The L3 only boot and registration process can be described as follows:

  • Every server will be scanned on a regular basis from the metal-bmc if there is IPXE is configured as boot iso payload. This is a additional task on the metal-bmc. metal-bmc already scans all servers on a regular basis to gather power metrics etc.
  • If the boot iso is set to ipxe, the boot order must be set to CDROM instead of PXE from network and a reboot must be triggered (migration to this approach, not when a machine is allocated).
  • Once the server is powered on, ipxe is booted from the CDROM presented from the firmware.
  • The production interfaces will then get a IPv6 routable ip address from the switch which is configured to enable SLAAC and router advertisement. The configured routes must enable the machine to reach the metal-apiserver in the control plane and the boot helper in the partition.
  • The IPXE iso must contain a boot configuration which chain loads from a known location a secondary boot configuration. To speed up the ipxe startup, the boot.ixpe should disable ipv4 completely as otherwise ipxe will try dhcp first. Sample:
    #!ipxe
    chain https://v2.metal-stack.dev/<partition>/boot.ipxe || shell
    The secondary boot.ipxe will then contain the same payload as actually delivered from pixiecore. This especially contains the configured linux kernel, metal-hammer version, command line and the url in the boot vrf of the boot-helper.
  • With this ipxe will boot into metal-hammer and will contact first the boot-helper on the given url and will get a token to access the metal-apiserver

Logical View

Sequence Diagram

Implementation

Before we start with the implementation or decision if this is the right approach and way to go we should ensure that the current draft is at least working as expected.

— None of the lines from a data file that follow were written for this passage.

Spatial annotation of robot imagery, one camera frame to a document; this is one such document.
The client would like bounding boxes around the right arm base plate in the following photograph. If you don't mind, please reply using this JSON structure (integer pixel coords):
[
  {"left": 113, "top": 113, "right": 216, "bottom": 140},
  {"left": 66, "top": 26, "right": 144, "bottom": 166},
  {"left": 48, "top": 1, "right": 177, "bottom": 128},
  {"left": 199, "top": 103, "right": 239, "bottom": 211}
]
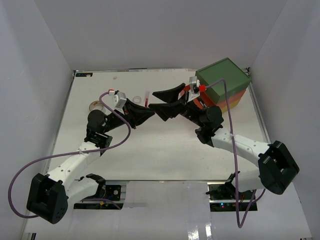
[{"left": 205, "top": 182, "right": 253, "bottom": 213}]

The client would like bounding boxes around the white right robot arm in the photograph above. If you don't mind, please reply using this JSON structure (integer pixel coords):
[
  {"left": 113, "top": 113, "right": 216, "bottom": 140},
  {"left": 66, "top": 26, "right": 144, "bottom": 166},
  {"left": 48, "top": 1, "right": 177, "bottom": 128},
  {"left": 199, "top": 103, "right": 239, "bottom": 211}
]
[{"left": 149, "top": 83, "right": 300, "bottom": 200}]

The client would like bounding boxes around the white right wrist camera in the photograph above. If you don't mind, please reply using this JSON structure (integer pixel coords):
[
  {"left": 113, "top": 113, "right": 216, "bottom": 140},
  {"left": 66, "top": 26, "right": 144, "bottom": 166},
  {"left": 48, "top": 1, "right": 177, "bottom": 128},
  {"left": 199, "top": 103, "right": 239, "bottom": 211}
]
[{"left": 187, "top": 76, "right": 206, "bottom": 103}]

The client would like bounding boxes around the large clear tape roll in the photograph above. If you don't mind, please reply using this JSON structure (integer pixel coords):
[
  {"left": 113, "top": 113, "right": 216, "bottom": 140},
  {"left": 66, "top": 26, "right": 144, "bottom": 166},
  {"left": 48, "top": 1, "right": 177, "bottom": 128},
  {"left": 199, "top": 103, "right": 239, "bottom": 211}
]
[{"left": 89, "top": 100, "right": 105, "bottom": 113}]

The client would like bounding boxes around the red pen refill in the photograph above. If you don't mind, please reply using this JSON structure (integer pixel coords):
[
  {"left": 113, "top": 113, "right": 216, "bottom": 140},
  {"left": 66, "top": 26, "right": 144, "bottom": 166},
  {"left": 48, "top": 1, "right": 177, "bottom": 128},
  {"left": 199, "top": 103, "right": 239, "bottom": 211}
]
[{"left": 144, "top": 90, "right": 150, "bottom": 107}]

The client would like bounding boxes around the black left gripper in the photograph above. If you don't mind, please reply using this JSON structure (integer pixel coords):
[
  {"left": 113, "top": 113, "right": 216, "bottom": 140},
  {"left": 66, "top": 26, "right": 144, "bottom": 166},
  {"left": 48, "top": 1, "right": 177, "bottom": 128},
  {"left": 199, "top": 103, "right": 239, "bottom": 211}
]
[{"left": 102, "top": 98, "right": 155, "bottom": 134}]

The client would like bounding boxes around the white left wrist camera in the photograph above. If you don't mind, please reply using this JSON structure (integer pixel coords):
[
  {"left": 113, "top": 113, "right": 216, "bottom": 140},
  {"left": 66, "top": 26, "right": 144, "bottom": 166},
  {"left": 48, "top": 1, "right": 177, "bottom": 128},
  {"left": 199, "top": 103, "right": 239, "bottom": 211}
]
[{"left": 108, "top": 89, "right": 127, "bottom": 109}]

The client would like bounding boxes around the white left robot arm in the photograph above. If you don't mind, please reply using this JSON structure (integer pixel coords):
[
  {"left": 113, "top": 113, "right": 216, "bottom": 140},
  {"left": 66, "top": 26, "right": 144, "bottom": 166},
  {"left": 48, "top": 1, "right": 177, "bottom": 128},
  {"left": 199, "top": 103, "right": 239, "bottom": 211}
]
[{"left": 26, "top": 100, "right": 154, "bottom": 224}]

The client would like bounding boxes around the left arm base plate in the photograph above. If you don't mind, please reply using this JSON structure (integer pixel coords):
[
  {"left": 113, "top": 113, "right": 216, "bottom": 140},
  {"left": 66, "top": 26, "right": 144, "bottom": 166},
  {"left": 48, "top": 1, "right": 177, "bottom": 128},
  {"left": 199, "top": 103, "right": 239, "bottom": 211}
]
[{"left": 73, "top": 184, "right": 126, "bottom": 210}]

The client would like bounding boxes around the small clear tape roll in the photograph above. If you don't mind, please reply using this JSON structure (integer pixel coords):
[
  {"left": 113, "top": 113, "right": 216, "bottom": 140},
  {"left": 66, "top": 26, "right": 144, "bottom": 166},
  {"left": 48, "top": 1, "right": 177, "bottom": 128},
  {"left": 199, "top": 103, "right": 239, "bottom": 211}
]
[{"left": 132, "top": 95, "right": 142, "bottom": 105}]

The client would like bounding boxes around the green drawer cabinet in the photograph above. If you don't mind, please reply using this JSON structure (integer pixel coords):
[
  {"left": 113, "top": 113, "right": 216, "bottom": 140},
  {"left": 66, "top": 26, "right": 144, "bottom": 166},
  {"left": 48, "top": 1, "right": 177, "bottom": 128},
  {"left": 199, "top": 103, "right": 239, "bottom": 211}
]
[{"left": 195, "top": 57, "right": 251, "bottom": 103}]

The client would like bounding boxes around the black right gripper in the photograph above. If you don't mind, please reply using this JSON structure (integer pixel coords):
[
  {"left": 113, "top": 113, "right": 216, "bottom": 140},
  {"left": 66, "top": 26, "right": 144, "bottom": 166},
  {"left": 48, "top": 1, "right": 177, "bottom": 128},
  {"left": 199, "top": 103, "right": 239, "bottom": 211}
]
[{"left": 148, "top": 83, "right": 205, "bottom": 128}]

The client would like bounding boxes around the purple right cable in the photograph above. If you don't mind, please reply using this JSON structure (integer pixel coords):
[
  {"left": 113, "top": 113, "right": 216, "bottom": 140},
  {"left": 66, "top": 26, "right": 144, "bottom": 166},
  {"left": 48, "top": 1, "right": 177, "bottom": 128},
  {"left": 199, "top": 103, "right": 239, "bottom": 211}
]
[{"left": 204, "top": 79, "right": 266, "bottom": 229}]

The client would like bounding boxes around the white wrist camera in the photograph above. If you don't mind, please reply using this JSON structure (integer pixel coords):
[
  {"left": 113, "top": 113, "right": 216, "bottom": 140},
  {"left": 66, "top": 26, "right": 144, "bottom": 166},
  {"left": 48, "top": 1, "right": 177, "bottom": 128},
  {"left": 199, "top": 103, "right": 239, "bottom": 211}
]
[
  {"left": 108, "top": 89, "right": 127, "bottom": 109},
  {"left": 187, "top": 76, "right": 206, "bottom": 103}
]

This must be done in several steps:

  • ensure ipxe can be packed as ISO image stored in the firmware, booted with DHCP disabled and get a IP with routes from a SLAAC enable switch.
  • The initial boot.ipxe contains instruction to pull a secondary boot.ipxe which contains kernel, image and cmdline and ipxe chain boots this.
  • can ipxe resolve hostnames to ipv6 addresses ?
  • Specify how the boot vrf must be configured on the SONiC Side
  • Specify how metal-hammer kernel must be configured to accept router advertisements
  • how do we configure the boot vrf on the switch, e.g. which address space will be set per port, is it stored in the metal-apiserver and configured by metal-core.

After all these tasks are done, we can proceed and write a more detailed implementation roadmap and requirements with changes in the api and apiserver or other microservices.